YOUR OBJECTIVE = Write the data out verbatim.

RAW DATA =
· · · ·
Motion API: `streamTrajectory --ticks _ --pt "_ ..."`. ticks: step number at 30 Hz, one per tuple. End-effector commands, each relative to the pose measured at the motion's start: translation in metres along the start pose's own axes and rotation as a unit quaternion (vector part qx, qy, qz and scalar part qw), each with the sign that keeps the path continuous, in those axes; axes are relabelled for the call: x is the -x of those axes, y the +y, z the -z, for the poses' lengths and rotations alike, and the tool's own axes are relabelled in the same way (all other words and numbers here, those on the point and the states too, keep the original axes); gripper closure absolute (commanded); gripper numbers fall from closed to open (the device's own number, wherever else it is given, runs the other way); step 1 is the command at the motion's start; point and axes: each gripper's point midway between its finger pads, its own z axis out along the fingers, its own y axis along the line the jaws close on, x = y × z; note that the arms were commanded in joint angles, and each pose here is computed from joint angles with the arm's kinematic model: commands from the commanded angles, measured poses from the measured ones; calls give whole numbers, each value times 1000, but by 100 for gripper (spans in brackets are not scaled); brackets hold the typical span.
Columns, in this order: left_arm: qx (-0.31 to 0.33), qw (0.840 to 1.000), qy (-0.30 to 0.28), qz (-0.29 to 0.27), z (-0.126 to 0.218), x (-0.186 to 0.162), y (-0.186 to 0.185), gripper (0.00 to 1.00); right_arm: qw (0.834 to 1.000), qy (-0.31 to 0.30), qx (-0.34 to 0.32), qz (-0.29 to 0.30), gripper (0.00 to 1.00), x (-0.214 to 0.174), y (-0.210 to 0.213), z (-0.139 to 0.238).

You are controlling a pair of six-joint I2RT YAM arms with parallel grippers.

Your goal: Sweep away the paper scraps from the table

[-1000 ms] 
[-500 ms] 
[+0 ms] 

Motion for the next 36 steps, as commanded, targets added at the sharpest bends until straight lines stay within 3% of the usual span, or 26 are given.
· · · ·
FINAL ANSWER =
Motion API: `streamTrajectory --ticks _ --pt "_ ..."`. ticks: step number at 30 Hz, one per tuple. End-effector commands, each relative to the pose measured at the motion's start: translation in metres along the start pose's own axes and rotation as a unit quaternion (vector part qx, qy, qz and scalar part qw), each with the sign that keeps the path continuous, in those axes; axes are relabelled for the call: x is the -x of those axes, y the +y, z the -z, for the poses' lengths and rotations alike, and the tool's own axes are relabelled in the same way (all other words and numbers here, those on the point and the states too, keep the original axes); gripper closure absolute (commanded); gripper numbers fall from closed to open (the device's own number, wherever else it is given, runs the other way); step 1 is the command at the motion's start; point and axes: each gripper's point midway between its finger pads, its own z axis out along the fingers, its own y axis along the line the jaws close on, x = y × z; note that the arms were commanded in joint angles, and each pose here is computed from joint angles with the arm's kinematic model: commands from the commanded angles, measured poses from the measured ones; calls give whole numbers, each value times 1000, but by 100 for gripper (spans in brackets are not scaled); brackets hold the typical span.
Columns, in this order: left_arm: qx (-0.31 to 0.33), qw (0.840 to 1.000), qy (-0.30 to 0.28), qz (-0.29 to 0.27), z (-0.126 to 0.218), x (-0.186 to 0.162), y (-0.186 to 0.185), gripper (0.00 to 1.00); right_arm: qw (0.834 to 1.000), qy (-0.31 to 0.30), qx (-0.34 to 0.32), qz (-0.29 to 0.30), gripper (0.00 to 1.00), x (-0.214 to 0.174), y (-0.210 to 0.213), z (-0.139 to 0.238).

You are controlling a pair of six-joint I2RT YAM arms with parallel grippers.

Your goal: Sweep away the paper scraps from the table

[-1000 ms] 
[-500 ms] 
[+0 ms] 

Motion for the next 36 steps, as commanded, targets added at the sharpest bends until straight lines stay within 3% of the usual span, or 26 are given.

This answer has been written out in full.